| Action item |
Scan the records for the word "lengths". Report each line where it occurs.
:: Information provided ::
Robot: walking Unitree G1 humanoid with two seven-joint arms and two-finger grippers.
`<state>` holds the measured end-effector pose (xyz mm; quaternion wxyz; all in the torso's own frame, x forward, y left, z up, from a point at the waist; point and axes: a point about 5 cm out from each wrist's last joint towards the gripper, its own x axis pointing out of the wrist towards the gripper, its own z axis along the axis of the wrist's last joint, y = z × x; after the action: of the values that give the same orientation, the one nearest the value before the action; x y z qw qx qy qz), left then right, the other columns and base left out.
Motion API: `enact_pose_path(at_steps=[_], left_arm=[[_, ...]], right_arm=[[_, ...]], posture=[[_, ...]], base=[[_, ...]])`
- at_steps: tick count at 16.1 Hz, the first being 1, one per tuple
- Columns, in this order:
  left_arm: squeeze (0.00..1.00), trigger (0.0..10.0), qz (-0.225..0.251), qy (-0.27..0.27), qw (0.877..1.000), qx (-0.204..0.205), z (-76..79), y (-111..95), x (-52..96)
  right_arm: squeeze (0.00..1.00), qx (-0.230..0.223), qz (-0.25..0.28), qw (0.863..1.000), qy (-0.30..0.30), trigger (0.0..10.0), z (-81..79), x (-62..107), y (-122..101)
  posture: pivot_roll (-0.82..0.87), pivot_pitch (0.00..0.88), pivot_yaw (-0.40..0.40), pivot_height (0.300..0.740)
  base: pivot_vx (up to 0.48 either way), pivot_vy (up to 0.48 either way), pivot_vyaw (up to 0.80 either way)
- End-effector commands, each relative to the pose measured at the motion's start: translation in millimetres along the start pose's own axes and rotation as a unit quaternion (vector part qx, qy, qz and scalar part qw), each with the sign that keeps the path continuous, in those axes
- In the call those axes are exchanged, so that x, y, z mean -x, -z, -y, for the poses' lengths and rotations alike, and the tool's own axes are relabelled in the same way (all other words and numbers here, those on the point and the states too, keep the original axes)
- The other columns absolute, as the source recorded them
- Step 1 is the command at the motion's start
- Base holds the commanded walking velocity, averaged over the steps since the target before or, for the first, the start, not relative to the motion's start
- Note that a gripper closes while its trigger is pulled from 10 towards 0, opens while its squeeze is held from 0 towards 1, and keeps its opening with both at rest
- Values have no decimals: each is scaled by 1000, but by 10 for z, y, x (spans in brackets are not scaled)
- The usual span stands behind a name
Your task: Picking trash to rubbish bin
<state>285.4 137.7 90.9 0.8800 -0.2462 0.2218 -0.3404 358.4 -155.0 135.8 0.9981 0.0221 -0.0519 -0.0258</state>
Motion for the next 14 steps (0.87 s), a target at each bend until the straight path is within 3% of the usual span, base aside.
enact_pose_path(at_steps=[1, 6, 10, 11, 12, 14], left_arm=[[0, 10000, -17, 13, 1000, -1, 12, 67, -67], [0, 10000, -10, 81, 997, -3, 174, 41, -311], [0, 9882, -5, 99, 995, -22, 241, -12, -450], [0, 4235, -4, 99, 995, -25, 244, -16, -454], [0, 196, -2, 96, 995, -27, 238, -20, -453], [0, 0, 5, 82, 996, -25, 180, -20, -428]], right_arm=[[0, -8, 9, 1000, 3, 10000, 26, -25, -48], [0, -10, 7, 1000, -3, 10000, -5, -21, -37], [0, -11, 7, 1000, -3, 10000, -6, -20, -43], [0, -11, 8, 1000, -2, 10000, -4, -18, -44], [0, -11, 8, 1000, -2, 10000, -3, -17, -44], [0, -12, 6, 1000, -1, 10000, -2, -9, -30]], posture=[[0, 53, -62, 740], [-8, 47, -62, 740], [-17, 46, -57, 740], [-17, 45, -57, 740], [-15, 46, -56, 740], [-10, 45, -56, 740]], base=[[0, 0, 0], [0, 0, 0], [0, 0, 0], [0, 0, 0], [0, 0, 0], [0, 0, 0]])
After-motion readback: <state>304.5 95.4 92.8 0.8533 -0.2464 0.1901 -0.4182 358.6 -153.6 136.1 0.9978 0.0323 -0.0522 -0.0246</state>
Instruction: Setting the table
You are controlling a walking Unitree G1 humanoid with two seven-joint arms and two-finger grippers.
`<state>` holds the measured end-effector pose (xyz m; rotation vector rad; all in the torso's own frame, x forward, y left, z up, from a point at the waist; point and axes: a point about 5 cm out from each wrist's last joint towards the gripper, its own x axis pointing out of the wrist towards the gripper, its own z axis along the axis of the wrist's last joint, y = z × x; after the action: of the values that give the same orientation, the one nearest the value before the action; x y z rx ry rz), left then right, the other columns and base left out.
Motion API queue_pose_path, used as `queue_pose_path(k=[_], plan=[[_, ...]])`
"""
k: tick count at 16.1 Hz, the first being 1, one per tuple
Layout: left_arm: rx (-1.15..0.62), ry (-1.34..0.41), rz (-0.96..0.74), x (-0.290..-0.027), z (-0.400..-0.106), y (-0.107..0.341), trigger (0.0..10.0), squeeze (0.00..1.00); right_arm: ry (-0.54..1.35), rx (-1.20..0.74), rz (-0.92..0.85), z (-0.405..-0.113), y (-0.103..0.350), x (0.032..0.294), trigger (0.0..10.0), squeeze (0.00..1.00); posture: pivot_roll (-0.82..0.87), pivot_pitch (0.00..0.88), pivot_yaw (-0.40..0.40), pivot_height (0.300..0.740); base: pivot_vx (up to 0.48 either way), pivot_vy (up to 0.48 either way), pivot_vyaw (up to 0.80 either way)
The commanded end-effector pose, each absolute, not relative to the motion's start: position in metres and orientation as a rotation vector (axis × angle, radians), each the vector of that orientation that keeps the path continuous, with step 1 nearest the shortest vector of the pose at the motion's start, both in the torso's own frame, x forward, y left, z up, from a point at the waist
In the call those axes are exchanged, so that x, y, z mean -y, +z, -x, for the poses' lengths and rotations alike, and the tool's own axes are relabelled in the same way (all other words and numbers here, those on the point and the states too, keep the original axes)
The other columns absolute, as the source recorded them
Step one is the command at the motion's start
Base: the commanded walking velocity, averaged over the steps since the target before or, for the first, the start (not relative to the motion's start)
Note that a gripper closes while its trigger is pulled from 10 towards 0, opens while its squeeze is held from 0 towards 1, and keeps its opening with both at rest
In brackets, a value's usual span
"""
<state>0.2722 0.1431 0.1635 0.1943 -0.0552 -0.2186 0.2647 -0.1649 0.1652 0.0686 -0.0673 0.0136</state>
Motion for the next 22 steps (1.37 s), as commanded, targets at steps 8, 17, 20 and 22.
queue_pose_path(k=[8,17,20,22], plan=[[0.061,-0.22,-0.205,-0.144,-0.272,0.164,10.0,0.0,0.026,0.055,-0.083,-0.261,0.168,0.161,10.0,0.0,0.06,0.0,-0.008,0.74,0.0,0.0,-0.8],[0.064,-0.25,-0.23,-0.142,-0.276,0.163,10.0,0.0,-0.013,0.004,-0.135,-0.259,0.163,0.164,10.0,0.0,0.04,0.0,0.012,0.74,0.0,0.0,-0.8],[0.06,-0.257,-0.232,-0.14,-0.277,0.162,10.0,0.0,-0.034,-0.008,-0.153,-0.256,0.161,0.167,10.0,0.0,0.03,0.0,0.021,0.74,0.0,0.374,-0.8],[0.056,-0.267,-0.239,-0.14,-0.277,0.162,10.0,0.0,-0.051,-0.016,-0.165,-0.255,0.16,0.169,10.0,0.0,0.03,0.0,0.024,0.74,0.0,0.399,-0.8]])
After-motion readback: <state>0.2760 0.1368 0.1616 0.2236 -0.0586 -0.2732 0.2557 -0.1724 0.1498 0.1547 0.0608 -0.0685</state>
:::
| Finished exercise |
- In the call those axes are exchanged, so that x, y, z mean -x, -z, -y, for the poses' lengths and rotations alike, and the tool's own axes are relabelled in the same way (all other words and numbers here, those on the point and the states too, keep the original axes)
In the call those axes are exchanged, so that x, y, z mean -y, +z, -x, for the poses' lengths and rotations alike, and the tool's own axes are relabelled in the same way (all other words and numbers here, those on the point and the states too, keep the original axes)

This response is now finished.